With your consent, except to the extent we have expressly opined as to such matters with respect to the Company herein we have assumed (a) that the Indenture and the Notes (collectively, the “Documents”) have been duly authorized, executed and delivered by the parties thereto, (b) that the Documents constitute legally valid and binding obligations of the parties thereto, enforceable against each of them in accordance with their respective terms, and (c) that the status of the Documents as legally valid and binding obligations of the parties is not affected by any (i) breaches of, or defaults under, agreements or instruments, (ii) violations of statutes, rules, regulations or court or governmental orders, or (iii) failures to obtain required consents, approvals or authorizations from, or make required registrations, declarations or filings with, governmental authorities.

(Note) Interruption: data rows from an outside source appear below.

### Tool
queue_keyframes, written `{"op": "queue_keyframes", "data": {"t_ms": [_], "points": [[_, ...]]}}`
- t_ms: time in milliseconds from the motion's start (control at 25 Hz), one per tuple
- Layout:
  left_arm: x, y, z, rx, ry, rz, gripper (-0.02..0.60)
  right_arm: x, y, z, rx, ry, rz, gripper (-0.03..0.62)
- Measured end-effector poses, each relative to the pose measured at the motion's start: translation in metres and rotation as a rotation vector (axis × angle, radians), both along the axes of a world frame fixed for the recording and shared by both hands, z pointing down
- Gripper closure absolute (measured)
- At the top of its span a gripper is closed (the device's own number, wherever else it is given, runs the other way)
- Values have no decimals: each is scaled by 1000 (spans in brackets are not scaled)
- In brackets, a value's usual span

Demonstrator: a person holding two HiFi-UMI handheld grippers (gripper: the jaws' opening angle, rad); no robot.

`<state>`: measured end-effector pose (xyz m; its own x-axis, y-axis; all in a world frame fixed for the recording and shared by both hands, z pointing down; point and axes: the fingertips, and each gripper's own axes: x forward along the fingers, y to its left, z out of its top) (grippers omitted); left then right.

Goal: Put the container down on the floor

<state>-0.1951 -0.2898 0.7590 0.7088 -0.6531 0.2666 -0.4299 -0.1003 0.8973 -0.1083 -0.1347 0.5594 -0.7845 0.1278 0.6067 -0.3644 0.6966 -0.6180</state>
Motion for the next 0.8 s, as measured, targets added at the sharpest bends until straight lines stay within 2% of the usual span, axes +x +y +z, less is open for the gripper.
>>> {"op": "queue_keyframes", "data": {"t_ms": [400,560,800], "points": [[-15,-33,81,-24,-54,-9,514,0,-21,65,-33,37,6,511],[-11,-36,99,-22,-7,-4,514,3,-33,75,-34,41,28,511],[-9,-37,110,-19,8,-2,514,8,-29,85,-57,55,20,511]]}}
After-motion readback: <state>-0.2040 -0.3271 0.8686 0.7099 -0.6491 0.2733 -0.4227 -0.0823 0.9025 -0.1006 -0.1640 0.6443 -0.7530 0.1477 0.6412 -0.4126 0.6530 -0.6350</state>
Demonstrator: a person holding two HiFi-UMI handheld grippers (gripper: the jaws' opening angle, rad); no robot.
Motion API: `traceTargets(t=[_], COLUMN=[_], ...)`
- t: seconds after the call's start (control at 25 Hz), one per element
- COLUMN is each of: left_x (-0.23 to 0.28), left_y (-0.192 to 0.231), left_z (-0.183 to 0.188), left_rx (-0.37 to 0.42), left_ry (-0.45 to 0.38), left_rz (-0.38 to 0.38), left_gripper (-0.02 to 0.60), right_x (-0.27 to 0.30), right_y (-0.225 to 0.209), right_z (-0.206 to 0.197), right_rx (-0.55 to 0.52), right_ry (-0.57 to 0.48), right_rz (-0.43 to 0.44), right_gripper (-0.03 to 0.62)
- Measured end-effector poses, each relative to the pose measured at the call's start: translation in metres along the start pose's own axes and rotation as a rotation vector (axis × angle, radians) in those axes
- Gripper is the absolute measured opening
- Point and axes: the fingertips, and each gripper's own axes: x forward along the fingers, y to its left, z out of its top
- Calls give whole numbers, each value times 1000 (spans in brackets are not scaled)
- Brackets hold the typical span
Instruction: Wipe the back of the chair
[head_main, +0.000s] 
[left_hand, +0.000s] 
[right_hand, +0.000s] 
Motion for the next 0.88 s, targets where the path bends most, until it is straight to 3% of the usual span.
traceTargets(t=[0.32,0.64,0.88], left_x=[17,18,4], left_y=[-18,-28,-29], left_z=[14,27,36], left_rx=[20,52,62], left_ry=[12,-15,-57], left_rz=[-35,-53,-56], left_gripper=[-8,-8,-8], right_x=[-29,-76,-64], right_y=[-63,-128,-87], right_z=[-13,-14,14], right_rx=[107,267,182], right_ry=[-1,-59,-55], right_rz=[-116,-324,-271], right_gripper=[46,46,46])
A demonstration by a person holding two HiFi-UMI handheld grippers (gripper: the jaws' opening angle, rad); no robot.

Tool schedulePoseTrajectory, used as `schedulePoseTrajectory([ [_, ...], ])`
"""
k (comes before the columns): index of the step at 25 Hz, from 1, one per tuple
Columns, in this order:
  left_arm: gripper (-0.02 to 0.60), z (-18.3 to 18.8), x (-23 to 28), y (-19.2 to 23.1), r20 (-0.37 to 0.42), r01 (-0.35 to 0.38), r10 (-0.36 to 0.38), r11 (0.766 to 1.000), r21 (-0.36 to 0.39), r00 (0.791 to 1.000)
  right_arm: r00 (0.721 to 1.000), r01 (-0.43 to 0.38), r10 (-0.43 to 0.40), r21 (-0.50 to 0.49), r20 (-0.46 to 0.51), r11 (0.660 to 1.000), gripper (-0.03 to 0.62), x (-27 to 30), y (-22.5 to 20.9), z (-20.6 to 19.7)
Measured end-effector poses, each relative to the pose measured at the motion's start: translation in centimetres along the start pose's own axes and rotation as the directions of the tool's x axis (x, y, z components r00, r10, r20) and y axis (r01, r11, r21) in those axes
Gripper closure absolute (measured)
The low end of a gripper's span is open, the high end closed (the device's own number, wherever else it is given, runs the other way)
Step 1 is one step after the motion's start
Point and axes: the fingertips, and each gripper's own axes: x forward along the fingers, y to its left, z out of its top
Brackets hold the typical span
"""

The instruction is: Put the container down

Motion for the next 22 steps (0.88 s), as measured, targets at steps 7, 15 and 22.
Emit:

This opinion is for your benefit in connection with the Registration Statement and may be relied upon by you and by persons entitled to rely upon it pursuant to the applicable provisions of the Act. We consent to your filing this opinion as an exhibit to the Company’s Form 8-K dated August 8, 2022 and to the reference to our firm contained in the prospectus for the offering of the Notes under the heading “Legal Matters.” In giving such consent, we do not thereby admit that we are in the category of persons whose consent is required under Section 7 of the Act or the rules and regulations of the Commission thereunder.